§ **EXERCISE GOAL**: Write out again, exactly, the lines below starting at the one with "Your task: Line" and ending at the one with "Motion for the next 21".

§ **MATERIAL TO PROCESS**:

━━━━━━━━━━

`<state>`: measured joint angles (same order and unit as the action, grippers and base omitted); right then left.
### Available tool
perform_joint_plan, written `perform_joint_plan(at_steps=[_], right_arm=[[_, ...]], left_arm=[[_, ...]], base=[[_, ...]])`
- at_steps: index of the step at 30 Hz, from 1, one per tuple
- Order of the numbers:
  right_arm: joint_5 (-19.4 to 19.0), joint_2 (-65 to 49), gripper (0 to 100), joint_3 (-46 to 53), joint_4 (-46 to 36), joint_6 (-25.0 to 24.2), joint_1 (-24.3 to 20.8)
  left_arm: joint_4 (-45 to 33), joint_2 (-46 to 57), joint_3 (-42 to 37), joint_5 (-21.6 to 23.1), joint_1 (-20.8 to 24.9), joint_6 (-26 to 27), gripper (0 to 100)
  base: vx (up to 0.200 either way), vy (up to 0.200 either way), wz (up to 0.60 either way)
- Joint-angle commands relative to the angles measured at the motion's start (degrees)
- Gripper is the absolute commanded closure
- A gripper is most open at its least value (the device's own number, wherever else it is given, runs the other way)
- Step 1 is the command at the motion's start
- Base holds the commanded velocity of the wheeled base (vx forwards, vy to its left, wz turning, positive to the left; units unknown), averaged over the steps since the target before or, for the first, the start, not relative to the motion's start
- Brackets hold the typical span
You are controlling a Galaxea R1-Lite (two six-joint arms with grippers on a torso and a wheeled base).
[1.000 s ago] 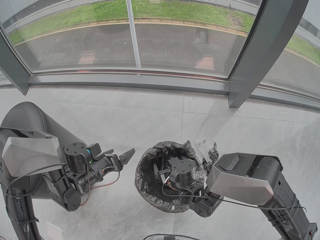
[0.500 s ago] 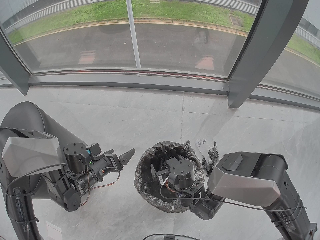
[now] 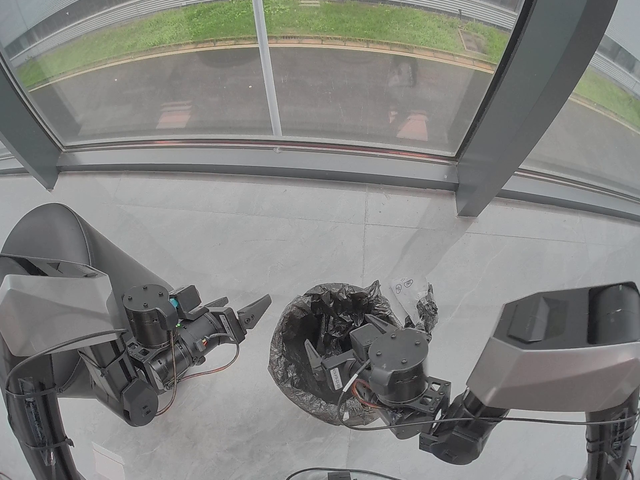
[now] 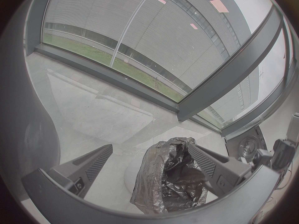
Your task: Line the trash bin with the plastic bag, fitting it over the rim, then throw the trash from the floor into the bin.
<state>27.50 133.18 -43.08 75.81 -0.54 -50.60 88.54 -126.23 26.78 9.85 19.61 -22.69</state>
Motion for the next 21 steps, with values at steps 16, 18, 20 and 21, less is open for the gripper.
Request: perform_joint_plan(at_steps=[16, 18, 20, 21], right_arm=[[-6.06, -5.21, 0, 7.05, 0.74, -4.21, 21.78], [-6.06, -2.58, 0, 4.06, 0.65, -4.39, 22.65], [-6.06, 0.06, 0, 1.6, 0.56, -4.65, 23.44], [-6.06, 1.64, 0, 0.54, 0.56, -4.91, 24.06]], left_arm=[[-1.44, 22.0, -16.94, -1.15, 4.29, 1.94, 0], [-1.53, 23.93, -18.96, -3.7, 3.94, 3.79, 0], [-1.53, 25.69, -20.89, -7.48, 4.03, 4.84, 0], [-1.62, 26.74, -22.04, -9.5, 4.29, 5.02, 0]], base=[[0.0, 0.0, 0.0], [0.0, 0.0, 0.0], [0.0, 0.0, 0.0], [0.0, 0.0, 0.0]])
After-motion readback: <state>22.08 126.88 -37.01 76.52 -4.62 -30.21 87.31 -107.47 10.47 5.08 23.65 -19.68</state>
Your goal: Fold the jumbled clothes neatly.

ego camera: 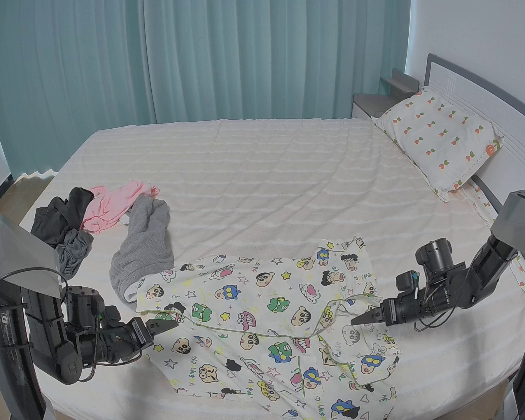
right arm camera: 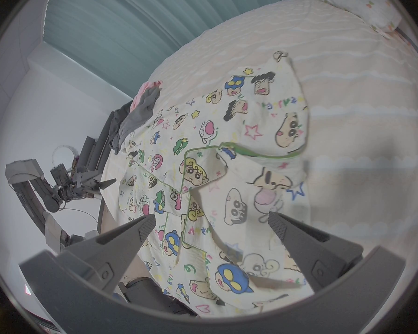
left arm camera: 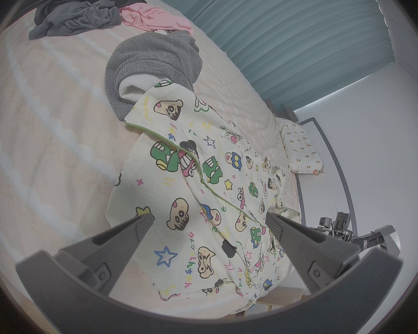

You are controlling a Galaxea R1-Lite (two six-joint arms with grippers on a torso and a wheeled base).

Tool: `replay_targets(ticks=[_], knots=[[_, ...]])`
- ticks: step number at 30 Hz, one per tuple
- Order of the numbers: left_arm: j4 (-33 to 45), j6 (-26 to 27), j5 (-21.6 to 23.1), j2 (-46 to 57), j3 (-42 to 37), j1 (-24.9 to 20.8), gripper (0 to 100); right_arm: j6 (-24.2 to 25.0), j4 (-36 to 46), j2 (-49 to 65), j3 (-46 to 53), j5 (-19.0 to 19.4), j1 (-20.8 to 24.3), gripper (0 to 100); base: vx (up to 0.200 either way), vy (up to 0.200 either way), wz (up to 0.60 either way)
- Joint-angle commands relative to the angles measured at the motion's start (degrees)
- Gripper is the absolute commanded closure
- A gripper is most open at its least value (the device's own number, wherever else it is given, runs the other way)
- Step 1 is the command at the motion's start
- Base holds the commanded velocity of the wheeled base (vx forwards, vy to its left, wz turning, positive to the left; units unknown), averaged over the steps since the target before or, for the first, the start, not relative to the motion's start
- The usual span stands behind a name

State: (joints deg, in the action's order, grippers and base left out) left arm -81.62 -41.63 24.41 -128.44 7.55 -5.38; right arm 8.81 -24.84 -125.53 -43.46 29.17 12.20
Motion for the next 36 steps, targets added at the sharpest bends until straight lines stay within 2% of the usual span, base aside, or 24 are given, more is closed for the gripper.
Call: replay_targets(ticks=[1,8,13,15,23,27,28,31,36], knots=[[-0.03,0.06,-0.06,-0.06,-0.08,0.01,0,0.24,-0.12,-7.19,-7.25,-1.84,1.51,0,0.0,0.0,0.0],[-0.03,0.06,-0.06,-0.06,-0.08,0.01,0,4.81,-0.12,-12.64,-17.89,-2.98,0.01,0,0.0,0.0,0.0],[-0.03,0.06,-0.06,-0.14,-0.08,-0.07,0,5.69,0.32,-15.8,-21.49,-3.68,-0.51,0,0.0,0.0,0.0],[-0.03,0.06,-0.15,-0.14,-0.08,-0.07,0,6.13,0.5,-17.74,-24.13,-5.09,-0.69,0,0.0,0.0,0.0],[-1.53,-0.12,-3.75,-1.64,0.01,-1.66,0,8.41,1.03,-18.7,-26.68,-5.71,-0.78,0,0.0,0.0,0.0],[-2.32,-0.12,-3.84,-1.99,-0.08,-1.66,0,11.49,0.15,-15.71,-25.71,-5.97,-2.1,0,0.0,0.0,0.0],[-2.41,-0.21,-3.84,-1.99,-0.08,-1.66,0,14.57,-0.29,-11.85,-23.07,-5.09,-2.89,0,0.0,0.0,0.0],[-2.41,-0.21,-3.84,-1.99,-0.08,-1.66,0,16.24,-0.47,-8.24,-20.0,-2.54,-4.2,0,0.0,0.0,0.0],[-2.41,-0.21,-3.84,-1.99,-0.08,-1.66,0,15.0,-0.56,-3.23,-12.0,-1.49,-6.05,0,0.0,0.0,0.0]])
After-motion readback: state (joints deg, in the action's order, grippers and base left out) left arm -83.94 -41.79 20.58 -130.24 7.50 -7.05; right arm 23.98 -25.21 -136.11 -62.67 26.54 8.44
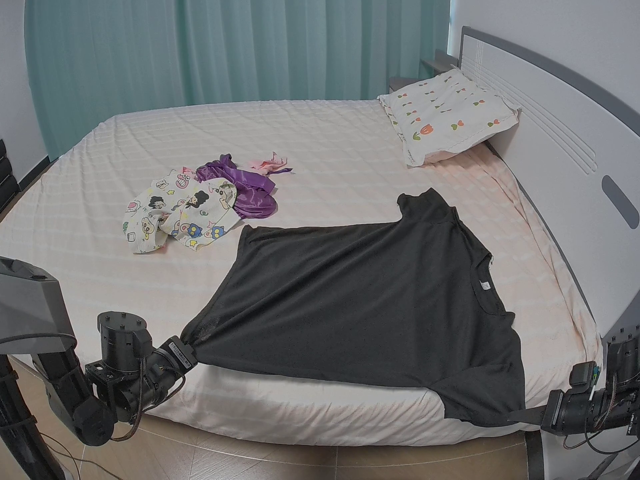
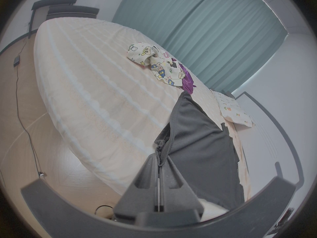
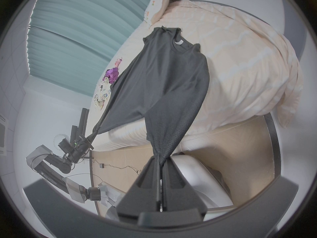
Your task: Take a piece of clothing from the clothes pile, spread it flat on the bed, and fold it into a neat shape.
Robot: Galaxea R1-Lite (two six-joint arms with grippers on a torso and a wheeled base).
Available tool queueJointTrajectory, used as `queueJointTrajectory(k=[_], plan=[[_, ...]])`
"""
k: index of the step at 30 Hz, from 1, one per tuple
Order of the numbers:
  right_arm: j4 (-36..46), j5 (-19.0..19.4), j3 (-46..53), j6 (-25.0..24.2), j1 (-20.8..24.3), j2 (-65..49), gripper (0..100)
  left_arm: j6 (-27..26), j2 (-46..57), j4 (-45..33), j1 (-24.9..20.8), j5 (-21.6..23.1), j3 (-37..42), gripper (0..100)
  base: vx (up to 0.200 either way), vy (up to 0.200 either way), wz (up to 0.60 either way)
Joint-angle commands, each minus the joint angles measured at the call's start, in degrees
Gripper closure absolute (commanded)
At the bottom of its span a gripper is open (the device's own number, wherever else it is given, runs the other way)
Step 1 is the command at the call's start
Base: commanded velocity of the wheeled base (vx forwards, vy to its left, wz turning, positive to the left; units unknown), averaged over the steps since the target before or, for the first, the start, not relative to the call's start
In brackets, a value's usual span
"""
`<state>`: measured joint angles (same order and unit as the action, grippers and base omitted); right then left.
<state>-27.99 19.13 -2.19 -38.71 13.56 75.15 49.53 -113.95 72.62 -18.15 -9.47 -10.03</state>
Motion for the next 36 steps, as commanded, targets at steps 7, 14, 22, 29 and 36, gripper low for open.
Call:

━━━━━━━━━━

§ **ANSWER**:
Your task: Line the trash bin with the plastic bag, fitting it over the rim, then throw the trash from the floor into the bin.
<state>27.50 133.18 -43.08 75.81 -0.54 -50.60 88.54 -126.23 26.78 9.85 19.61 -22.69</state>
Motion for the next 21 steps, with values at steps 16, 18, 20 and 21, less is open for the gripper.

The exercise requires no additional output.